● **Brief**
Retype exactly the span of lines below from the one with "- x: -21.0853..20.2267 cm" through the one with "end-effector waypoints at". Do not include pictures.

● **Supplied records**
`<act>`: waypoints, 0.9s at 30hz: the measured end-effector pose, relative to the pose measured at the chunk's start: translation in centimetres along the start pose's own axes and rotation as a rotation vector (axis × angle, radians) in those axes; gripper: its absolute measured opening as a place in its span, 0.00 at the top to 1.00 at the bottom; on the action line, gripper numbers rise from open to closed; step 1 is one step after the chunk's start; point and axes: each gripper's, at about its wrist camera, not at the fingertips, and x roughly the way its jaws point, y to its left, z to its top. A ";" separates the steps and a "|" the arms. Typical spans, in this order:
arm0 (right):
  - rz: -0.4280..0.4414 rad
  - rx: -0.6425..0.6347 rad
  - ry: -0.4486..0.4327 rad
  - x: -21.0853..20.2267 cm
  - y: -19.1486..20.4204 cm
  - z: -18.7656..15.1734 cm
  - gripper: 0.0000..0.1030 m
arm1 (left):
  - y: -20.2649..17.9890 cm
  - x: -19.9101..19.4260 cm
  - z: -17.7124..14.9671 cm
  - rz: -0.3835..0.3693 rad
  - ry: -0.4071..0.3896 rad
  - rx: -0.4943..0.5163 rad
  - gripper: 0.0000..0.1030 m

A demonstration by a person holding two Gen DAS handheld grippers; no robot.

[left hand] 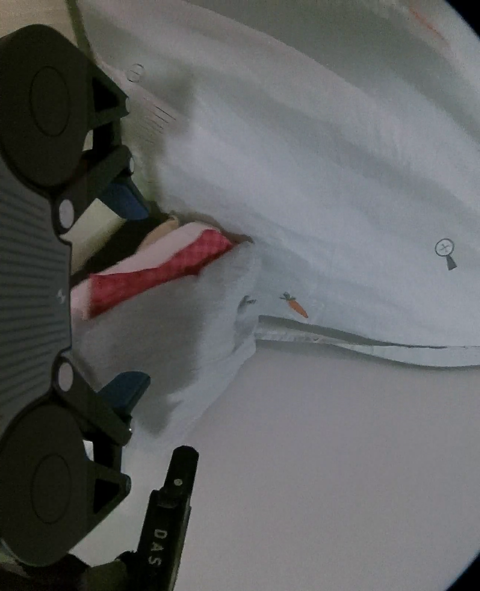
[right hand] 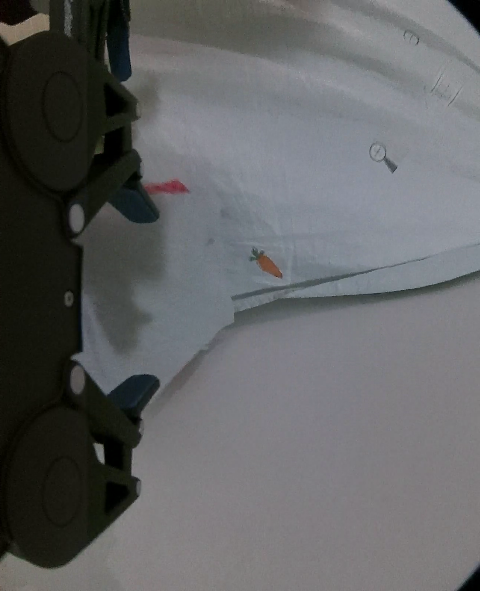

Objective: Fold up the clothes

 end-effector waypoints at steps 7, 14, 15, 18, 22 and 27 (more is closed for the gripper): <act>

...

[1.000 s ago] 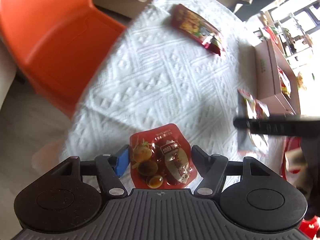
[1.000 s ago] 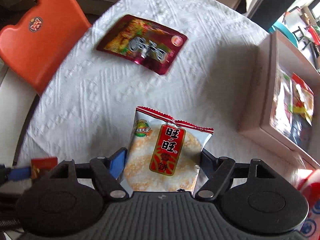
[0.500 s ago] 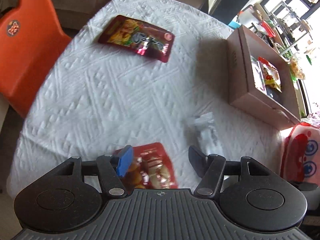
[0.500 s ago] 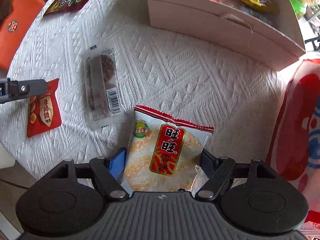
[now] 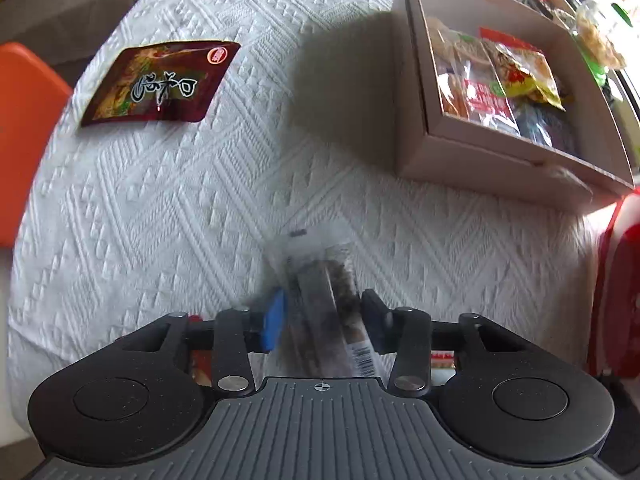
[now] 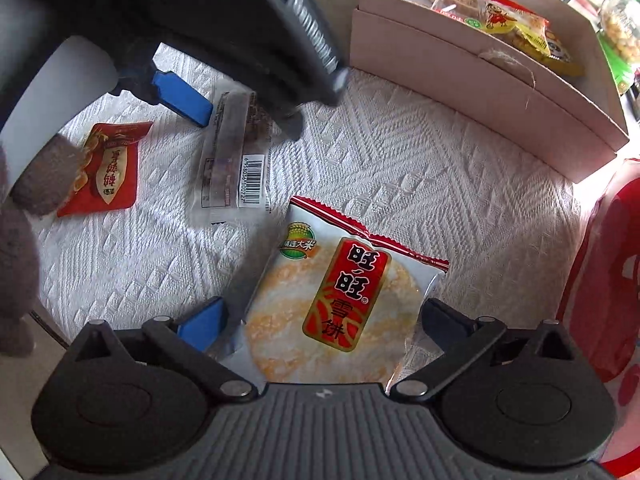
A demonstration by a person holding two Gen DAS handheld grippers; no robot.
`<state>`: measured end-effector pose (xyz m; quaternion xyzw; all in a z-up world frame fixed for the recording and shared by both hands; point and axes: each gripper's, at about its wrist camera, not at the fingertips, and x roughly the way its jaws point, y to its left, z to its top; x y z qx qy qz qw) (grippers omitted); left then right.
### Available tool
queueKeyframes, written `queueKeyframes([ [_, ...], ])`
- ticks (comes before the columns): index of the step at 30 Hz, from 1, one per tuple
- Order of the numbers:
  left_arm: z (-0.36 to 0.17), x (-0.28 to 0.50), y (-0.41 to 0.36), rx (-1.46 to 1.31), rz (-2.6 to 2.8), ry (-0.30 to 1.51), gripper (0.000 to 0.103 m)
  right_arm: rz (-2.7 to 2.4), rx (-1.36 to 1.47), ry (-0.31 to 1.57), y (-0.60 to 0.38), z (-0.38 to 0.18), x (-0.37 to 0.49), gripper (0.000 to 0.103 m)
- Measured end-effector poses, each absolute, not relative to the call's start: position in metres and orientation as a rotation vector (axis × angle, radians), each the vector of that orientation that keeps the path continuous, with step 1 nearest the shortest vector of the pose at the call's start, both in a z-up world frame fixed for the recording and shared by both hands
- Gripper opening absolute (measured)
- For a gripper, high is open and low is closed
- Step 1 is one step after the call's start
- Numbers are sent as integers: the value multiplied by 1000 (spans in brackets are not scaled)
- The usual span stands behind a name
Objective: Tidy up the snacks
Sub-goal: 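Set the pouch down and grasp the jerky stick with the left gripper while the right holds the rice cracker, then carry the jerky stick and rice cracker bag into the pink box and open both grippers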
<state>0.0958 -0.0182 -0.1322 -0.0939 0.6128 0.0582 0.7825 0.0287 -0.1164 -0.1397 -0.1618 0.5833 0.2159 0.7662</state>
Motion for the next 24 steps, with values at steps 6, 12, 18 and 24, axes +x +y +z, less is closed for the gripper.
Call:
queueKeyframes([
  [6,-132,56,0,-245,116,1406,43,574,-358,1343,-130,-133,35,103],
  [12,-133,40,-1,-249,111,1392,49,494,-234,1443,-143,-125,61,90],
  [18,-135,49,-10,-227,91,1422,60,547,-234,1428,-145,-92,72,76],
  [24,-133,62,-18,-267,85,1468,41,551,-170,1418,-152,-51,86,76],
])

● **The completed task**
  - x: -21.0853..20.2267 cm
  - y: -19.1486..20.4204 cm
  - z: -18.7656..15.1734 cm
  - gripper: 0.0000..0.1030 m
arm1 (left):
  - y: -20.2649..17.9890 cm
  - x: -19.9101..19.4260 cm
  - z: -17.7124..14.9671 cm
  - rz: -0.3835..0.3693 rad
  - ry: -0.4071..0.3896 rad
  - rx: -0.4943..0.5163 rad
  - gripper: 0.0000..0.1030 m

A demonstration by a person holding two Gen DAS handheld grippers; no robot.

[left hand] 
[right hand] 

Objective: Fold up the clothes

 end-effector waypoints at steps 7, 14, 15, 18, 22 and 27 (more is closed for the gripper): <act>

What came before makes up the full response.